Garcetti Declares “War on Homelessness”

Photo taken in Los Angeles in 2013. Photo: Getty Images

Photo taken in Los Angeles in 2013. Photo: Getty Images

LOS ANGELES—Mayor Eric Garcetti announced yesterday his intention to “declare war on homelessness in the city.”

The mayor will work together with Los Angeles City Council, Los Angeles Homeless Service Authority (LAHSA) and other groups “to develop a three-part plan which [he] will be sharing in about a month that is the battle plan for ending homelessness here in Los Angeles,” he said.

Garcetti made his announcement at the grand opening of the New Pershing Apartments, a 69-unit mixed-use housing project near Skid Row, which will include studio and one-bedroom units meant to house some of the city’s more than 25,000 homeless residents.

This follows controversy after Garcetti allowed a pair of ordinances, which activists said would criminalize homelessness, to become law in July.

Garcetti’s homeless policy director, Greg Spiegel, met with members of Los Angeles Community Action Network (LA CAN) July 10th, following a series of protests staged by the group at the mayor’s Windsor Square home over the ordinances.

The ordinances, which Garcetti allowed to pass into law July 7th by refusing to sign or veto them, prohibit personal property from being left on sidewalks or in parks.

Becky Dennison, co-director of LA CAN, said the meeting was too little too late.
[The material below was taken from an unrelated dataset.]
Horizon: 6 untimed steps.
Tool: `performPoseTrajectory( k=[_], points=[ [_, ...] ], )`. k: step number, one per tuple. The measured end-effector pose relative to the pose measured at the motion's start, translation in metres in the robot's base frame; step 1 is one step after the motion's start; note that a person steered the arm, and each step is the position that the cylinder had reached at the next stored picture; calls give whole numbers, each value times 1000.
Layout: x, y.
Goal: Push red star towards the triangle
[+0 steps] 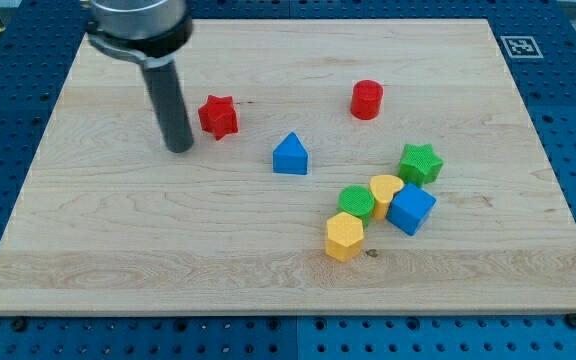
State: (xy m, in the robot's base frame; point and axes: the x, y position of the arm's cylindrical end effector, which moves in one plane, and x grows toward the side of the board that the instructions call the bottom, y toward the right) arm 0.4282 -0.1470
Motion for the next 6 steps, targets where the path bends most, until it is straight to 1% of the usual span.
performPoseTrajectory(
  k=[1, 3, 4, 5, 6],
  points=[
    [-31, 1],
    [-34, 79],
    [-37, 93],
    [-60, 66],
    [-117, 78]
  ],
)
“They had already let the law go into effect.…Unfortunately, it is already being enforced all over the city,” she said.

Spiegel could not be reached for comment.

Dennison said she had already noticed “major sweeps and crackdowns on people’s property” and “increased threats and harassment” even before the law officially went into effect July 18th.

Garcetti said he did not veto the laws because the Los Angeles City Council had agreed to make amendments to them, adding provisions that would make it so medication and personal documents such as birth certificates could not be confiscated.

“They don’t have any control over whether it’s amended,” Dennison said. “What they’re doing right now is giving folks lip service.”

Dana Cremin, chair of the East Hollywood Los Feliz Homeless Coalition (EHLFHC), which recently entered into a contract with People Assisting the Homeless (PATH) to provide increased homeless outreach services locally over the next year, said she sees value in the ordinances.

“When people are limited by what they can keep with them, it encourages them to seek help,” she said.

Cremin said she does not think the ordinances criminalize homelessness, but instead protects pedestrians.

“Oftentimes when we are talking about belongings, we are talking about trash. It’s not like they’re taking people’s TVs and couches,” she said

According to Cremin, tent encampments are of particular concern, as they are inhumane and cause several health and safety issues.

Newly-elected Los Angeles City Councilmember Marqueece Harris-Dawson who is co-chair of the Homeless and Poverty Committee, recently called for the removal of one such tent encampment from a vacant lot in South Los Angeles.

Although nothing can be done at this point to reverse the ordinances, Dennison said she hopes Garcetti has learned his lesson for future legislation.

“Refusing to sign laws and letting them go into effect is not an effective policy if you don’t agree with them,” she said.